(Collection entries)
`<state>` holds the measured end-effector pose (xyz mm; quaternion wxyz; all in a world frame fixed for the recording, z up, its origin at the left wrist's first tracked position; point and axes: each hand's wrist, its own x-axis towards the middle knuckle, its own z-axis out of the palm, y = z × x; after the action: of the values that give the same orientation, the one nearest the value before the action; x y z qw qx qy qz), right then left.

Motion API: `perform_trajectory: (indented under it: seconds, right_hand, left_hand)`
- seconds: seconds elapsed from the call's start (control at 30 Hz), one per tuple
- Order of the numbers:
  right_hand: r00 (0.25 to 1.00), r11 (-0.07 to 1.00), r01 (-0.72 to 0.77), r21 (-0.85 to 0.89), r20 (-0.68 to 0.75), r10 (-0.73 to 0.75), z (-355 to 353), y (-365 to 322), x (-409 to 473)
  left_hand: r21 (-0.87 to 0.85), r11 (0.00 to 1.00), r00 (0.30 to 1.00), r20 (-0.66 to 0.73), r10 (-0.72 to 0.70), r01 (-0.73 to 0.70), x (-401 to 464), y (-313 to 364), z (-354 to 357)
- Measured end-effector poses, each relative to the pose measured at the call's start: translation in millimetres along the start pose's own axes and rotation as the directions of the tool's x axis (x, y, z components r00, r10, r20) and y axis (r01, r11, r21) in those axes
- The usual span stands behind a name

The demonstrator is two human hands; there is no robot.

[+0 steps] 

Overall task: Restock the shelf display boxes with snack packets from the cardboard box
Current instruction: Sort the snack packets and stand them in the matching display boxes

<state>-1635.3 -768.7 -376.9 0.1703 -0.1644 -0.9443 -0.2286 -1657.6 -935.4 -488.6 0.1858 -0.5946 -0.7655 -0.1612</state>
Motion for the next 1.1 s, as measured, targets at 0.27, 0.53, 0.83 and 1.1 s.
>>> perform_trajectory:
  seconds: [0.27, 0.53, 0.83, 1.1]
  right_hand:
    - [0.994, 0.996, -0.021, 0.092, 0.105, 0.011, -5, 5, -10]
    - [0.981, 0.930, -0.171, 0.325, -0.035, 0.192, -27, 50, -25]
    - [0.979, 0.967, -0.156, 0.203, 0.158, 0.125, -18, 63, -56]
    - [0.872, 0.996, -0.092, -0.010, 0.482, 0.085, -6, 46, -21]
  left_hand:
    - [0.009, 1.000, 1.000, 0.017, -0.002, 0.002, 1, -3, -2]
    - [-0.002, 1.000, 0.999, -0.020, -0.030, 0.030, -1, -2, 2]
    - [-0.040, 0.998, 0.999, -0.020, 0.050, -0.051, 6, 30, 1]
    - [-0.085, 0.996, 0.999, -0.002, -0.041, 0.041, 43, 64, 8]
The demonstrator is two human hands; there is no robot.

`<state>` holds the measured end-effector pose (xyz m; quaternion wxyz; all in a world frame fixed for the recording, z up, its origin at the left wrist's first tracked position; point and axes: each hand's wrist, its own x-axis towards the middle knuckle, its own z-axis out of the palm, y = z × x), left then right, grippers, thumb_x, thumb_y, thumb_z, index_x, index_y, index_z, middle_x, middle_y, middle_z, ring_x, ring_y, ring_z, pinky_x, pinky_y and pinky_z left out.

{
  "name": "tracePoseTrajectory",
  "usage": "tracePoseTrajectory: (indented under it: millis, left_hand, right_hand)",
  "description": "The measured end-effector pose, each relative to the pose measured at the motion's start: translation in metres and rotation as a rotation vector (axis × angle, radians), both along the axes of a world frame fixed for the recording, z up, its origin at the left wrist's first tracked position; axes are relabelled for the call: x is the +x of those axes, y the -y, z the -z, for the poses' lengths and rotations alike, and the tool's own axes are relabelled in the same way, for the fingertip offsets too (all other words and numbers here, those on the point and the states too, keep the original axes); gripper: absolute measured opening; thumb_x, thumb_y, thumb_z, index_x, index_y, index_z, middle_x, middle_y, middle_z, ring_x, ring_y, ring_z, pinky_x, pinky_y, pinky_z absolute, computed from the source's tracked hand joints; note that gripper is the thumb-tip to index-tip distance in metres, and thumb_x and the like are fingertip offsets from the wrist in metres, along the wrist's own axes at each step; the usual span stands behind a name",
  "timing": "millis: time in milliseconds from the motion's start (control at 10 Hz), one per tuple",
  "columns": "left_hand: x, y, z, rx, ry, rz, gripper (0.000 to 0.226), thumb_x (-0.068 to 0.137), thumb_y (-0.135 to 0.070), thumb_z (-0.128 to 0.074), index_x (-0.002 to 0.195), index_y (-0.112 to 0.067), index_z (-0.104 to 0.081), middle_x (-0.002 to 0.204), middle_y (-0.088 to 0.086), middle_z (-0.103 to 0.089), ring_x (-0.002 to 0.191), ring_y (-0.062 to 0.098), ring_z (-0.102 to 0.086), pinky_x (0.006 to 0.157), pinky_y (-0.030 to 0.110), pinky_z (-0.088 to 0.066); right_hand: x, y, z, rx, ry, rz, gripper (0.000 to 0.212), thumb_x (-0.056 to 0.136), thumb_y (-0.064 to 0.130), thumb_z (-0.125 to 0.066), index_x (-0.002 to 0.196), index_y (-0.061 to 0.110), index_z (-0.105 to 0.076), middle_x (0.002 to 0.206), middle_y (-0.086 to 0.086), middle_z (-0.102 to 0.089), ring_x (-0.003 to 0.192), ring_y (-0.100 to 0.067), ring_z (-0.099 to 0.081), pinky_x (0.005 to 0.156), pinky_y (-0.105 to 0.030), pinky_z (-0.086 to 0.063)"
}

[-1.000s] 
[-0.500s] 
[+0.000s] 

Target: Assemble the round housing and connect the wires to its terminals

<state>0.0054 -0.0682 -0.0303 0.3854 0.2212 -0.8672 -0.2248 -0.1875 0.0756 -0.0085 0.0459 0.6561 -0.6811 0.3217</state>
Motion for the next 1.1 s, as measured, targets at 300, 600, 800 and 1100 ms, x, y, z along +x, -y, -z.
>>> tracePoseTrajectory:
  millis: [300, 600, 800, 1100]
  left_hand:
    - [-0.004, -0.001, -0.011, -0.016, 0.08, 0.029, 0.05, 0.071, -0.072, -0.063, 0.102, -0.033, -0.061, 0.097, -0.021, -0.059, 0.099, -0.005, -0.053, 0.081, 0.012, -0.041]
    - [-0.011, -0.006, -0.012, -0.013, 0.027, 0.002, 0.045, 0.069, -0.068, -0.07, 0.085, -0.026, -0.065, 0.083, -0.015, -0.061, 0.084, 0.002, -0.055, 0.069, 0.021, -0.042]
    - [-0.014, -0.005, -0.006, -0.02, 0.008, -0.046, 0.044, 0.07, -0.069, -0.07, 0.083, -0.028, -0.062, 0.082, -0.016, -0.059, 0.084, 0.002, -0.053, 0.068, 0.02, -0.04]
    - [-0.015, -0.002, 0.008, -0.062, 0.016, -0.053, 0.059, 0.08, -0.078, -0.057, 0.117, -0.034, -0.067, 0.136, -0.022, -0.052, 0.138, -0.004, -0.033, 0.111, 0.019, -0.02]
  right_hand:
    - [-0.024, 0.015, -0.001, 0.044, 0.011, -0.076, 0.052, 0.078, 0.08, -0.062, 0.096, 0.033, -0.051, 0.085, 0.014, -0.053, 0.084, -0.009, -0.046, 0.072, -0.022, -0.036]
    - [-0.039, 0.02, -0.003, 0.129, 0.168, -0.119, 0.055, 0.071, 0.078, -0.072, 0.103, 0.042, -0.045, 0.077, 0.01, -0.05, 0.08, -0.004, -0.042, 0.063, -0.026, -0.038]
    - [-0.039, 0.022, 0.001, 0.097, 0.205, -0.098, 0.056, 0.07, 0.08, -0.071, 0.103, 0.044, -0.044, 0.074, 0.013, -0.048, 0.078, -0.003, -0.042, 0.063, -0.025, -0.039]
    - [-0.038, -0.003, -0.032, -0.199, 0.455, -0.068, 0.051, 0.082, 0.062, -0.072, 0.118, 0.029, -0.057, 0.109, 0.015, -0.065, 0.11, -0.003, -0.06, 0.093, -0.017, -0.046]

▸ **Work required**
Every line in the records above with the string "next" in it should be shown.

▸ **Problem solution**
Motion for the next 1.1 s, as measured, targets at 0.27, 0.53, 0.83 and 1.1 s.
Motion for the next 1.1 s, as measured, targets at 300, 600, 800 and 1100 ms, x, y, z along +x, -y, -z.

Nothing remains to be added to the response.